WHAT IS EXPECTED:
Restate word for word the lines of the entries below, starting with the line that holds "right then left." and ending with the line that holds "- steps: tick", and no others.

GIVEN RECORDS:
=== Begin Enclosure ===

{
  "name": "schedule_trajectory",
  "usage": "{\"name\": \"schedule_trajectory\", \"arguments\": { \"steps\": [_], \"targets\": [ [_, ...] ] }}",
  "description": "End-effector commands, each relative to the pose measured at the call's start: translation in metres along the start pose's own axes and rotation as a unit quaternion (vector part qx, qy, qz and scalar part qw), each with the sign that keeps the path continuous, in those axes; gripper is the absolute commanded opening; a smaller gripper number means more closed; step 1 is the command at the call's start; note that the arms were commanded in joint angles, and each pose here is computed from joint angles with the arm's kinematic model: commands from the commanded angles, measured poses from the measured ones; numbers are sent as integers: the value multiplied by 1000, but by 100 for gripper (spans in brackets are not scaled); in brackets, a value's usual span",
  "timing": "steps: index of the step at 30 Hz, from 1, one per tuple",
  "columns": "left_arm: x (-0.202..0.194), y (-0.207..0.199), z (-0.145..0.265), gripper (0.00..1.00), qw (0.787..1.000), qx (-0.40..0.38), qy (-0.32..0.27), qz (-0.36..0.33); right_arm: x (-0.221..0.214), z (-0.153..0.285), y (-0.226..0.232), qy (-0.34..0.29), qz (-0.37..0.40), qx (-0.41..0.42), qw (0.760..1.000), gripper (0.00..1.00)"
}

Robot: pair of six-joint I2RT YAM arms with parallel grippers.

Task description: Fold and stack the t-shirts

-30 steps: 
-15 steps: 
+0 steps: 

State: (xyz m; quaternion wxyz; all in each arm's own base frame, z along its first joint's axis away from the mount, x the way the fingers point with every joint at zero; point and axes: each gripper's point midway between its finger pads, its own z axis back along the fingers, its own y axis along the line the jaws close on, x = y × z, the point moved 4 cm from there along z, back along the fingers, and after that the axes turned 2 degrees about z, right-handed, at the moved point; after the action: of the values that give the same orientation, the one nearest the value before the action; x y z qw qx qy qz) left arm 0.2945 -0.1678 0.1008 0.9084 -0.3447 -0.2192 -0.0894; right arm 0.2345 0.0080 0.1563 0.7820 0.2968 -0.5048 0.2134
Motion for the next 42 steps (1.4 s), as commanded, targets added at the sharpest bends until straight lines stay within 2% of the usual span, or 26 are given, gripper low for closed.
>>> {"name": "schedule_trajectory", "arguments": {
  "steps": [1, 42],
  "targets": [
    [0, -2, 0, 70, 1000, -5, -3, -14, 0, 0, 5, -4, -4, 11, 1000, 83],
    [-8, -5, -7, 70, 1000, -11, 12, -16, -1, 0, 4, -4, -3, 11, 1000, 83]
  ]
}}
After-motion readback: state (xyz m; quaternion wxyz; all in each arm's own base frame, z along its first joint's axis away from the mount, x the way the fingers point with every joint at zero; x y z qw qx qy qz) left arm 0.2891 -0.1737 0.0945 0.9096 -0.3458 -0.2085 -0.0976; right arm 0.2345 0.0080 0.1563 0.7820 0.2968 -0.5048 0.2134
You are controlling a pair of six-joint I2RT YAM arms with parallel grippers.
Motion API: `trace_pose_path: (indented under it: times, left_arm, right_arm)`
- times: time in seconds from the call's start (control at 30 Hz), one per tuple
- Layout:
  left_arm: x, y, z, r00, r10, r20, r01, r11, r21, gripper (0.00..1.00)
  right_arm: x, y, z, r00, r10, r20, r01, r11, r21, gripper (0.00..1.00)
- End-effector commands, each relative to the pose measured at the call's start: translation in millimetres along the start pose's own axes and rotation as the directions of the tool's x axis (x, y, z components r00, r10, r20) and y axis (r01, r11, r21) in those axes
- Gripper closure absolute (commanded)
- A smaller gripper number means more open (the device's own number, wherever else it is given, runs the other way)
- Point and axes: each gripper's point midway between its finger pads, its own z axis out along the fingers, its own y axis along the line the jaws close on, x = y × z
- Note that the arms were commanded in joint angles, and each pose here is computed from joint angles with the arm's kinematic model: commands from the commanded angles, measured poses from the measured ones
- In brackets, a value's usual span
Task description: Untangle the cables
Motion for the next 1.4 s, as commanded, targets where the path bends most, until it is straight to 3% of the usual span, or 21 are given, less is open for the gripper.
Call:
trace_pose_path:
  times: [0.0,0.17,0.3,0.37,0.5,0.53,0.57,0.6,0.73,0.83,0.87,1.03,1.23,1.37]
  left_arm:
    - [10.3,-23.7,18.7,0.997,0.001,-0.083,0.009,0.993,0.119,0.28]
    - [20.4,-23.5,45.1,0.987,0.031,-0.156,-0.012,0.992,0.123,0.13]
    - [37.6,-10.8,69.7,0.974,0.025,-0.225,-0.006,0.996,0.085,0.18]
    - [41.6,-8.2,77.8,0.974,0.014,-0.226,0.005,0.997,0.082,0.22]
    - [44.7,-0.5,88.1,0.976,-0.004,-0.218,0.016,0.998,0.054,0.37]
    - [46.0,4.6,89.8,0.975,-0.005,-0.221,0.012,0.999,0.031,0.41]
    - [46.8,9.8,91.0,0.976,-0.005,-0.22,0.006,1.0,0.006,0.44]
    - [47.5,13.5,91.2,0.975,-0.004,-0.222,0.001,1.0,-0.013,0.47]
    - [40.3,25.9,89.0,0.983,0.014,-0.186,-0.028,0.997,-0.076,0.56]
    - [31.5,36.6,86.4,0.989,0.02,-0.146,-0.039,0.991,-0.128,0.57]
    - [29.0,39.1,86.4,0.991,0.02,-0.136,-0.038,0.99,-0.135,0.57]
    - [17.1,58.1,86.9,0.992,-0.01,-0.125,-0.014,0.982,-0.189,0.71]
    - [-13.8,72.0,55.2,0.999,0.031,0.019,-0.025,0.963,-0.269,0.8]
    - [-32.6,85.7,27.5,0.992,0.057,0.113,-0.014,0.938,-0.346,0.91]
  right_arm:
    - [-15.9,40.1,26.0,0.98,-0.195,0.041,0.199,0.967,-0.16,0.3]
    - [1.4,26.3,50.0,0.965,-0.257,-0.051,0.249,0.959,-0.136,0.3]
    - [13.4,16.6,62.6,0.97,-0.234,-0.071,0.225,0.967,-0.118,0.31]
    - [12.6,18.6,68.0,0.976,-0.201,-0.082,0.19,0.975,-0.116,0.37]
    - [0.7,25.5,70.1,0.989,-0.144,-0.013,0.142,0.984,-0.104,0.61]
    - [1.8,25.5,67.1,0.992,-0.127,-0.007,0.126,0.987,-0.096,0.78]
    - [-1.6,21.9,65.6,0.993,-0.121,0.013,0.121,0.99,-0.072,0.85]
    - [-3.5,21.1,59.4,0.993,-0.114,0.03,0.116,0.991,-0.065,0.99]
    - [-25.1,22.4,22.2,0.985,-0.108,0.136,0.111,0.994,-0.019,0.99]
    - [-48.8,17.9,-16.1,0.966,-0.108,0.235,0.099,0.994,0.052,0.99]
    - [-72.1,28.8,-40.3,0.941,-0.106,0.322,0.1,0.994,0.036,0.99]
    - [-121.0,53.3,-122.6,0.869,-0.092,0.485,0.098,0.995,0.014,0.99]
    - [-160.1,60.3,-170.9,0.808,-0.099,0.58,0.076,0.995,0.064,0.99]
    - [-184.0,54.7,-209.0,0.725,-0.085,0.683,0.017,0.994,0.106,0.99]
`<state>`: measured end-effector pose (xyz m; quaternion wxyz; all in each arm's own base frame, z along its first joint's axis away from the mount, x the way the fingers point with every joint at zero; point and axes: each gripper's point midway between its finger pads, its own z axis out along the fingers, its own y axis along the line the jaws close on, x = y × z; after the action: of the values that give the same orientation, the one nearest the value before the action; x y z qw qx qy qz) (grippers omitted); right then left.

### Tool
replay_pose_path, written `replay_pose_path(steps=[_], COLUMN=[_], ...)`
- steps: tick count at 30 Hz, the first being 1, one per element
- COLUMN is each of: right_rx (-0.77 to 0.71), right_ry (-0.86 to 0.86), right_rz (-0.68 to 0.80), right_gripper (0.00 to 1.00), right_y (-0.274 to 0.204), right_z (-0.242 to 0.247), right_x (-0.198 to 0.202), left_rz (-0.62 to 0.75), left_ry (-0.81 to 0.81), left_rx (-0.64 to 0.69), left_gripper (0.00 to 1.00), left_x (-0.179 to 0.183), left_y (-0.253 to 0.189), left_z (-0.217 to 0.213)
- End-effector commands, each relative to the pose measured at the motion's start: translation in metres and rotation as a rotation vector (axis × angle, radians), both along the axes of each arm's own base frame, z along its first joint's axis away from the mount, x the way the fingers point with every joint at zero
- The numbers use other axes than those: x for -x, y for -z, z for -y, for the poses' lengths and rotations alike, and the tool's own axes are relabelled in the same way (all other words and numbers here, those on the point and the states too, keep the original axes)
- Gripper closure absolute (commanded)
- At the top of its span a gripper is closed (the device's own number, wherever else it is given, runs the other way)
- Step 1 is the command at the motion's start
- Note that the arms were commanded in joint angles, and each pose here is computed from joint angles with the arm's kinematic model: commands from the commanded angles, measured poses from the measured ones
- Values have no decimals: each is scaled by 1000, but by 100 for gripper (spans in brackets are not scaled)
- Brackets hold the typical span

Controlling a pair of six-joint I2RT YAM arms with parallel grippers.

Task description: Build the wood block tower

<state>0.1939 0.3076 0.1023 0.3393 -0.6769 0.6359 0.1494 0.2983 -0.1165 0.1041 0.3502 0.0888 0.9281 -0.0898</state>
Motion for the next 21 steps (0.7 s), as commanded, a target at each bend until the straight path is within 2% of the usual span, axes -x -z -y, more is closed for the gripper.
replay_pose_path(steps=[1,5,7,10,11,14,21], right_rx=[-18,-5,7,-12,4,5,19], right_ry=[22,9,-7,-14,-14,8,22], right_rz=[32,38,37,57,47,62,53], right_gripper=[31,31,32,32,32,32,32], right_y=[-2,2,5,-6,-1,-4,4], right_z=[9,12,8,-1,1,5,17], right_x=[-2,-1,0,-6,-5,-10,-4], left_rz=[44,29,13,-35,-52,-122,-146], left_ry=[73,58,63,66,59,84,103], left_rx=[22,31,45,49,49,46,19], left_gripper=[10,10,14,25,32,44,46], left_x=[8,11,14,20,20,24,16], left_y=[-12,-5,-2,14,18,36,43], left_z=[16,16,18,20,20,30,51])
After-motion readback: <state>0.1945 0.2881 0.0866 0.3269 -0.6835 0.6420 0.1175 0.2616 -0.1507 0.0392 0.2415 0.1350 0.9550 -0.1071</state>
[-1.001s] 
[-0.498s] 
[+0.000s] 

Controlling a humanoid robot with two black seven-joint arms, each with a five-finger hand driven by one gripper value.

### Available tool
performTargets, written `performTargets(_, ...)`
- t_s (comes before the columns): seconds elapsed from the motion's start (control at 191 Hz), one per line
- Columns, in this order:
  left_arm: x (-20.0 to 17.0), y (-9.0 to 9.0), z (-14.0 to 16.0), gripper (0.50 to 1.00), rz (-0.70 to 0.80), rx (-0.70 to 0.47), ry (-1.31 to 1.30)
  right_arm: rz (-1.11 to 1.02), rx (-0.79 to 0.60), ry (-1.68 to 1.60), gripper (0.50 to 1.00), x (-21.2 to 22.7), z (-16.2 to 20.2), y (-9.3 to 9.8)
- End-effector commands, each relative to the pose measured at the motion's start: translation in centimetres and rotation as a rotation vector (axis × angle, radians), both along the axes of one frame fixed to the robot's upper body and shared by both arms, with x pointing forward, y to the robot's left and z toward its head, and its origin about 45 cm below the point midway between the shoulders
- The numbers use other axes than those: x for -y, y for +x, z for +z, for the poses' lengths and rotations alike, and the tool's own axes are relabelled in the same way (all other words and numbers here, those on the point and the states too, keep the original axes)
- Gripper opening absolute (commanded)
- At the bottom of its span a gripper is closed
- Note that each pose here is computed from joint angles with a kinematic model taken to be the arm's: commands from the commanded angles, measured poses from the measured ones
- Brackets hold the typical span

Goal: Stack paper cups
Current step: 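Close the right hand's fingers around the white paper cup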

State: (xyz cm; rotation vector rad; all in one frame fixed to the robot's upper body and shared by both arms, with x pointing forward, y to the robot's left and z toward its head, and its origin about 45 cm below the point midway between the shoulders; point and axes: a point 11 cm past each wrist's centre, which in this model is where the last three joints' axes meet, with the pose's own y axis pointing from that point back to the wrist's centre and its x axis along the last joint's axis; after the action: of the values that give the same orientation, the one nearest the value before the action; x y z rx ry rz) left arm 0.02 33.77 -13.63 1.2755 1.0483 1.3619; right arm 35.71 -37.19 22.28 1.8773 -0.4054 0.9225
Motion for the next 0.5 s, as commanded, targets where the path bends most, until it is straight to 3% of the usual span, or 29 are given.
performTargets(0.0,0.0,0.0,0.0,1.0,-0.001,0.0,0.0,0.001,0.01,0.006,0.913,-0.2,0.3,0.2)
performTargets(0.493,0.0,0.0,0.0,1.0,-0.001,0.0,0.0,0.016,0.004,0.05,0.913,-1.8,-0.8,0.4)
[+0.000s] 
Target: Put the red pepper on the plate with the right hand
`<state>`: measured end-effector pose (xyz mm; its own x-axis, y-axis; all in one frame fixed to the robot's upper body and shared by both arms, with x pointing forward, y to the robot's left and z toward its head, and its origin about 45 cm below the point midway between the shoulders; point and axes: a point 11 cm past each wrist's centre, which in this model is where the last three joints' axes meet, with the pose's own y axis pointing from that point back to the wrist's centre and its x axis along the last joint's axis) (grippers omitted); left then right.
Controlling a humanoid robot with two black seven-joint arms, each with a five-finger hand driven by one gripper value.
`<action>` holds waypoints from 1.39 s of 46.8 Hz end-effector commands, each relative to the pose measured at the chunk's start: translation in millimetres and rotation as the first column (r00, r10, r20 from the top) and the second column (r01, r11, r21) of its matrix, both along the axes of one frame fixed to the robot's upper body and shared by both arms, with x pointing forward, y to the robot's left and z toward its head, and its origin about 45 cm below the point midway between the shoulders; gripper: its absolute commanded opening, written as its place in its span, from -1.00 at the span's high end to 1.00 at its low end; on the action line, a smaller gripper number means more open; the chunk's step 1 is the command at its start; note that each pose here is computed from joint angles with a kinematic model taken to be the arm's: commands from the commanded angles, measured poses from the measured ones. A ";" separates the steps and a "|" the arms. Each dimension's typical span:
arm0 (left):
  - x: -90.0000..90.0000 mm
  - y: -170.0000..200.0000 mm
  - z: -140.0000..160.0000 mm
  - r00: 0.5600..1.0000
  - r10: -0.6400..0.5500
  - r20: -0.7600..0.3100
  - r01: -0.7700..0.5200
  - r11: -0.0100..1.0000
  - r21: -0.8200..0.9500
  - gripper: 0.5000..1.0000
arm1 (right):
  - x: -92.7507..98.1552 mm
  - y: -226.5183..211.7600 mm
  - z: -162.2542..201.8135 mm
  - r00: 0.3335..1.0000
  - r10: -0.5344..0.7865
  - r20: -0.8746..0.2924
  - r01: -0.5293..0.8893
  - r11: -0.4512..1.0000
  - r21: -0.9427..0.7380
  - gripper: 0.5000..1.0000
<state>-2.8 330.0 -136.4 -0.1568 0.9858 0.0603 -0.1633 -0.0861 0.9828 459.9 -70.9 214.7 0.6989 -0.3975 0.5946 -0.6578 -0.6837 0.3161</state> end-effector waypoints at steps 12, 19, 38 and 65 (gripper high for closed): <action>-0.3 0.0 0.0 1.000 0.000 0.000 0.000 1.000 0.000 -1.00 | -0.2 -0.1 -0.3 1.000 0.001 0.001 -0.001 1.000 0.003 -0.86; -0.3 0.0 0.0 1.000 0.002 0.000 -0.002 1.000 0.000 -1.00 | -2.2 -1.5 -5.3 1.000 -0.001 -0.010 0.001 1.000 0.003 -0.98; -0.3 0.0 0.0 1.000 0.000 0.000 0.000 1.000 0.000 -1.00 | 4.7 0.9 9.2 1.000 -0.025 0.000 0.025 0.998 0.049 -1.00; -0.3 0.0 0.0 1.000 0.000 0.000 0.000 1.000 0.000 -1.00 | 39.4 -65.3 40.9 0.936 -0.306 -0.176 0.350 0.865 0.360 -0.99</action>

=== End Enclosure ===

TASK SOLUTION:
`<state>`: measured end-effector pose (xyz m; quaternion wxyz; all in each arm's own base frame, z along its first joint's axis away from the mount, x the way the fingers point with every joint at zero; point and axes: each gripper's point midway between its finger pads, its own z axis out along the fingers, its own y axis along the line the jaws close on, x = y × z; after the action: of the values that give the same orientation, the one nearest the value before the action; x y z qw qx qy qz) (grippers omitted); right then left.

### Tool
replay_pose_path, written `replay_pose_path(steps=[_], COLUMN=[_], ...)`
- steps: tick count at 30 Hz, the first being 1, one per element

The response is complete as it stands.